What is the relationship between static electric charges and oxidation states? None.

Even in the archetypal ionic crystal, sodium chloride, a change in oxidation state of 1 exaggerates the physical charge transfer between atoms of the two species, which is between around 0.7 and 0.8 (ref. 1). Further away from the extreme ionic limit, where the character of bonds between different atomic species is strongly covalent, characterized by the sharing rather than the swapping of electrons, this disparity becomes even greater. For transition-metal atoms, covalence is important even in bonds to significantly electronegative species such as oxygen, where ionic bonding would be expected to dominate⁵.

Raebiger et al.³ perform a series of first-principle calculations of the charges on single transition-metal atoms embedded in a large semiconducting or ionic matrix. They consider different occupation states for transition-metal energy levels that sit in the band gap of the surrounding matrix structure — that is, in an energy range where the matrix itself has no allowed energy levels. This configuration allows the oxidation state of the transition metal to be varied while changing (almost) nothing else.

Because the bonds formed by transition-metal atoms are always partly covalent, the energy levels of the transition metal and its partner in the bonding are strongly hybridized. The hybridization of transition-metal and oxygen energy levels has been thoroughly investigated. In the class of compound oxides known as perovskites, hybridization is largely responsible for their characteristic 'ferroelectricity' — their spontaneous polarization even in the absence of an electric field^5,6.

Quite generally, covalence creates what amounts to a constructive interference between the quantum wavefunctions of the partner atoms.
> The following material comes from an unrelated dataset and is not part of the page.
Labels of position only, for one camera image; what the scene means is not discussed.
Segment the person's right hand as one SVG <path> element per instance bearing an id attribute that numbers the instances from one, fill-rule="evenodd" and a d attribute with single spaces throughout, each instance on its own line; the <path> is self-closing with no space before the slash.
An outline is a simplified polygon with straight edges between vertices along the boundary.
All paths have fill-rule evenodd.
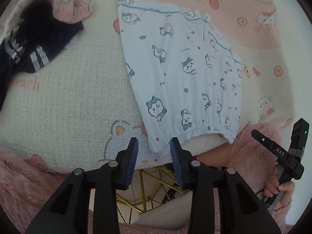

In Raebiger and colleagues' simulations, interference between the wavefunctions of the transition metal and the surrounding atoms contributes to a net atomic charge around the transition-metal atom. The authors explain their core finding — that the net physical charge belonging to a transition-metal atom is essentially independent of its oxidation state — with the following feedback mechanism. Suppose we wish to add an electron to the transition-metal atom, and thus change its oxidation state; then, unavoidably, the hybridization of its energy levels with those of its partner atom changes. This change always has the effect of displacing some negative charge away from the transition metal; the extra charge flows away and is spread over a large region, and the net physical charge belonging to the transition-metal atom within the structure stays essentially constant.

The charge transfers associated with changes in oxidation states have often been considered as a first approximation to the physical, ionic charge of a transition-metal atom, with covalent hybridization accounting for just a small correction to it. Raebiger et al. show³ otherwise: charge self-regulation, rather than charge transfer, is the appropriate model.

Different oxidation states of the same transition-metal atom have distinct 'ionic radii' and distinct signatures, such as shifts in the X-ray light emitted from their core levels. These features must now be reconsidered in terms of the degree of hybridization, not the net physical charge at the transition-metal site. Knowledge of the electron density alone is not enough to address such subtleties; the full quantum-mechanical density matrix must be analysed instead. Tools devised to this end include charge-and-bond-order analysis and the electron localization function^7,8. By applying such tools, we can hope to achieve an understanding of transition-metal bonding in different oxidation states that is finally on a sound theoretical footing.